To ensure identical environments all cards should be written with identical images (not only copies into an existing file system) else comparing boot times may differ due to different settings. Save your actual cards and rewrite all with the same new image, f.e. using Balena Etcher, then check boot times.

If signifcant differences still occure after booting identical systems I would check card I/O times, f.e. using h2testw writing and reading a limited no of files, and check the times needed. h2testw was created to fullfill a drive and to write as many files as possible to fill the drive to check the amount of available space to write, but you can enforce huge file sizes to minimize file creation times.

After that you can see if software system or card I/O genereates a difference, if any.

Reply to
Wendelin Uez

On Fri, 21 Feb 2020 13:11:48 +0100, "Wendelin Uez" declaimed the following:

Especially if one is comparing Class-10 cards for fragmented file systems.

Classes 2/4/6 were rated for small file creation/deletion, and pretty much random access on fragmented media (still photo cameras, where the user may shoot a batch, delete a few, shoot more...).

Class 10 cards were rated for streaming a large single file onto freshly formatted media (video).

As a result, some Class 10 cards are optimized (cheapened) to only handle the drive allocation bitmap and one open file (FAT file system) while Class 2/4/6 cards could manage multiple open files at the same time. The former cards only buffered two "allocation units" (the chunks that the card maintains, and which must be erased before writing -- bigger than file system clusters/sectors) -- moving from one (output) file to another closes the open allocation unit, finds a free unit, erases it to all 1s, copies the non-affected part of the file system data to it and then writes new data. Multiple unit cards can track the bitmap and more than one active allocation unit without triggering an allocate/erase/copy cycle.

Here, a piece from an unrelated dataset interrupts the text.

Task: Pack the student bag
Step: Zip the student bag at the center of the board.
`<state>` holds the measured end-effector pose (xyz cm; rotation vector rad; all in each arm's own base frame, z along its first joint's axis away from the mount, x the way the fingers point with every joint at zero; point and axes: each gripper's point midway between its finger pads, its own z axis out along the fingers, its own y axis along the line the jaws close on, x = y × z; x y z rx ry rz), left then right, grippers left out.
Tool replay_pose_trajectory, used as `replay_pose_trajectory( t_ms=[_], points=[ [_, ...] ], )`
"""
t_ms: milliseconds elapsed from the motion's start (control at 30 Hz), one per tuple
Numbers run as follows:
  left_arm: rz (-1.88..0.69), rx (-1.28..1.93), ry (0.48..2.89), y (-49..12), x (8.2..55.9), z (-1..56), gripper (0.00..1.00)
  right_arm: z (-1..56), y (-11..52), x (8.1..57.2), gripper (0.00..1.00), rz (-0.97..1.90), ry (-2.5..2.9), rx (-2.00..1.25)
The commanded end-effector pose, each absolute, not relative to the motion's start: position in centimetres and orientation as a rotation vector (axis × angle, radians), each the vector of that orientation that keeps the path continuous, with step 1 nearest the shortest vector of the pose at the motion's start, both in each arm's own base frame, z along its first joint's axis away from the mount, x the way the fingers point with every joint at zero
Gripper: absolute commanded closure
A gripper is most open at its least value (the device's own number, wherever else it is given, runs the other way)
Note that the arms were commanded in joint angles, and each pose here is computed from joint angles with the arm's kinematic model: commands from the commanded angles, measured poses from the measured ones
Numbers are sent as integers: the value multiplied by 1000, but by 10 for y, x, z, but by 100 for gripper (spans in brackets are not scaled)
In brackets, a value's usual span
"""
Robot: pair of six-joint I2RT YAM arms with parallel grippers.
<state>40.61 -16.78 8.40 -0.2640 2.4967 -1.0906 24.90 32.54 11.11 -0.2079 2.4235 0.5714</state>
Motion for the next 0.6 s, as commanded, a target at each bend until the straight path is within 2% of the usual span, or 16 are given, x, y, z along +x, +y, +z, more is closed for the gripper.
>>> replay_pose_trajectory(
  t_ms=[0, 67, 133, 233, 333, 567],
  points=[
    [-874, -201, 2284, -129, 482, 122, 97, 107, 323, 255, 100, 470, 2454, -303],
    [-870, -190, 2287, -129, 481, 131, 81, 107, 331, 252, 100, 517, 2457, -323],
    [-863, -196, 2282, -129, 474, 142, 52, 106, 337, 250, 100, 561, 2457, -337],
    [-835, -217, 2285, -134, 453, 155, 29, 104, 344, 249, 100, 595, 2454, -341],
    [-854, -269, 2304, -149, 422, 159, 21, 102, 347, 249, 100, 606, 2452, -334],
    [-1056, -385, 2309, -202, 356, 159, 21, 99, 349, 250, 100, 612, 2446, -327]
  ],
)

Journaling file systems are deadly on the "optimized" cards -- since one has the bitmap, journal file, data blocks for file, and then the purging of the journal when the OS confirms the file system is up-to-date.

--
	Wulfraed                 Dennis Lee Bieber         AF6VN 
	wlfraed@ix.netcom.com    http://wlfraed.microdiversity.freeddns.org/
Reply to
Dennis Lee Bieber

Can one detect such an optimized class 10 card?

Reply to
Wendelin Uez

On Sat, 22 Feb 2020 19:03:55 +0100, "Wendelin Uez" declaimed the following:

Unless one can obtain detailed specifications for the chip(s) inside the card, I suspect the only means is by benchmarking. Note that many of the lower cost cards are distributed by companies that don't produce chips

-- they contract out with the few chip foundries for a lowest-bid batches, and when they run out of a batch, the next batch of "the same" may come from a different foundry with different behavior.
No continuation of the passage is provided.